Wander a little further and you begin to notice the changes. The Frick’s second floor, which previously served as museum back offices, has been converted into 10 gallery rooms that will display additional paintings, sculptures, and ceramics in the institution’s permanent collection; these spaces will be open to the public for the first time.

With the help of Selldorf Architects and Beyer Blinder Belle Architects and Planners, the Frick built a circular 220-seat auditorium with a surprisingly 21st-century design that will host a two-week music festival with work commissioned by contemporary composer Nico Muhly and performed by opera star Anthony Roth Costanzo. They also installed a marbled staircase connecting to its second floor gift shop, added a new public cafe, expanded its ground floor reception hall, and created a special exhibition space (three more Vermeers are on loan for a new exhibition, Vermeer’s Love Letters, opening on June 18).

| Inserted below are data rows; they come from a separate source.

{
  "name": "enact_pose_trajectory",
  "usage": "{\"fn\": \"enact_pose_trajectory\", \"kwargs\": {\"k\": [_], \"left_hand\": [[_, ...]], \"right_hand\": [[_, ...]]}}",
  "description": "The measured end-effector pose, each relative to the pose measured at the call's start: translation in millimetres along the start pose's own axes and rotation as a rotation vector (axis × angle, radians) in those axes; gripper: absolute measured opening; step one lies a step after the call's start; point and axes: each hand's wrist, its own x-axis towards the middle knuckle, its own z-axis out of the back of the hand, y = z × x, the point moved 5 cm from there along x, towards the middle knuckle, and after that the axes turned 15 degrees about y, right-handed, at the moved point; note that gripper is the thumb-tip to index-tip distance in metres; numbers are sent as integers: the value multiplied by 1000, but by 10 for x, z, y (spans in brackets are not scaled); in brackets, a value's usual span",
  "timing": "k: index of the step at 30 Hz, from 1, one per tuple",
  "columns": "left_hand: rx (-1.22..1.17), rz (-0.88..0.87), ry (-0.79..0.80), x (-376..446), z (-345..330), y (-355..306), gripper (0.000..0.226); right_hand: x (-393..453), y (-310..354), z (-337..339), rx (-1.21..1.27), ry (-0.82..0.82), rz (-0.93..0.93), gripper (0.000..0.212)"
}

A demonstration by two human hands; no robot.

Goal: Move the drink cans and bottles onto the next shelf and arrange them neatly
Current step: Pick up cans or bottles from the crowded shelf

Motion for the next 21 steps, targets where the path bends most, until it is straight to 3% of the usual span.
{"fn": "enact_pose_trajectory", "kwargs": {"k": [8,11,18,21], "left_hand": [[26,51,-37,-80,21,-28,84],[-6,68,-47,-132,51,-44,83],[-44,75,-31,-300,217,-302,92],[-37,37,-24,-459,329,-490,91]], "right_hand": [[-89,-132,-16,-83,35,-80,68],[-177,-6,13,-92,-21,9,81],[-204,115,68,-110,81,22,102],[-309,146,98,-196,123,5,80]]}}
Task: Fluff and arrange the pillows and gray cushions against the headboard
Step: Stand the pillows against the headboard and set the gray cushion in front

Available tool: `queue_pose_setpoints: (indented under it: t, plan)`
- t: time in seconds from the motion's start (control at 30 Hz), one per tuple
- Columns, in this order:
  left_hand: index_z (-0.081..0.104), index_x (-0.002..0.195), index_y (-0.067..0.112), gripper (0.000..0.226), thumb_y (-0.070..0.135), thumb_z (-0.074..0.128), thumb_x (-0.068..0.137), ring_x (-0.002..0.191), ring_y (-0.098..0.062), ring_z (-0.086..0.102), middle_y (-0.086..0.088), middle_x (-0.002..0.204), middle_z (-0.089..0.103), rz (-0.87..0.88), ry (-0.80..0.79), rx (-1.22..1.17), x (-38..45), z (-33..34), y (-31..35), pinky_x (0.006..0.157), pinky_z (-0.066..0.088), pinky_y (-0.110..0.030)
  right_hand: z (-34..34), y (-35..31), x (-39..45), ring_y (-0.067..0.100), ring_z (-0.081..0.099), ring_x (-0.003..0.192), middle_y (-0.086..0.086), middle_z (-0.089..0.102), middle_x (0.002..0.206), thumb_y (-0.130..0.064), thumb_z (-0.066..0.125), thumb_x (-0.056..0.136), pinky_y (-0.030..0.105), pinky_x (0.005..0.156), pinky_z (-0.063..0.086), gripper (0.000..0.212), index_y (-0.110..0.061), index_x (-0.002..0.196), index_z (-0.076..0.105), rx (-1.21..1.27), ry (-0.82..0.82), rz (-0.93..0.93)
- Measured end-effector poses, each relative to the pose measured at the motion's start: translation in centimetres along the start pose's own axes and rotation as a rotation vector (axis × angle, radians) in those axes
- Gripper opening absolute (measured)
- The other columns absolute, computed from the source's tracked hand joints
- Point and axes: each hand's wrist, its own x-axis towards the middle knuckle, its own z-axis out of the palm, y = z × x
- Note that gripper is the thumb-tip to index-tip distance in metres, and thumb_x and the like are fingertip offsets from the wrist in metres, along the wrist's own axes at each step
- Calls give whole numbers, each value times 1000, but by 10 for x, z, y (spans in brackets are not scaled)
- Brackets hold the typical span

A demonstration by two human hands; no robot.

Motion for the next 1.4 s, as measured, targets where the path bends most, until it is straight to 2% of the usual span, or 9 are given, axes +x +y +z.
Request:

Right: Giovanni Battista Moroni, “Portrait of a Woman” (c. 1575)
The Frick’s Chief Conservator Joseph Godla marveled at the renovations as journalists, critics, and architects hopped from room to room during a press preview today, March 25. He said restoring the private sitting room of Adelaide Frick, Henry Frick’s wife, known as the Boucher Room, was his most challenging task.
“We had to disassemble the room panel by panel, restore them, and bring them back up,” Godla told Hyperallergic. “The key was locating the fireplace exactly where it was and lining up the paneling with all the windows.”


Right: Boucher Anteroom
Around the corner is George Romney’s portrait of Lady Hamilton, who was 17 years old when she posed for the British artist. It remains a favorite of Frick curators.
“I always like to think of that picture as the first and last picture Frick saw every morning when he went to sleep,” Deputy Director and Peter Jay Sharp Chief Curator Xavier Solomon said at today’s preview, “and more poignantly, the very last picture he saw, because he died in that room.”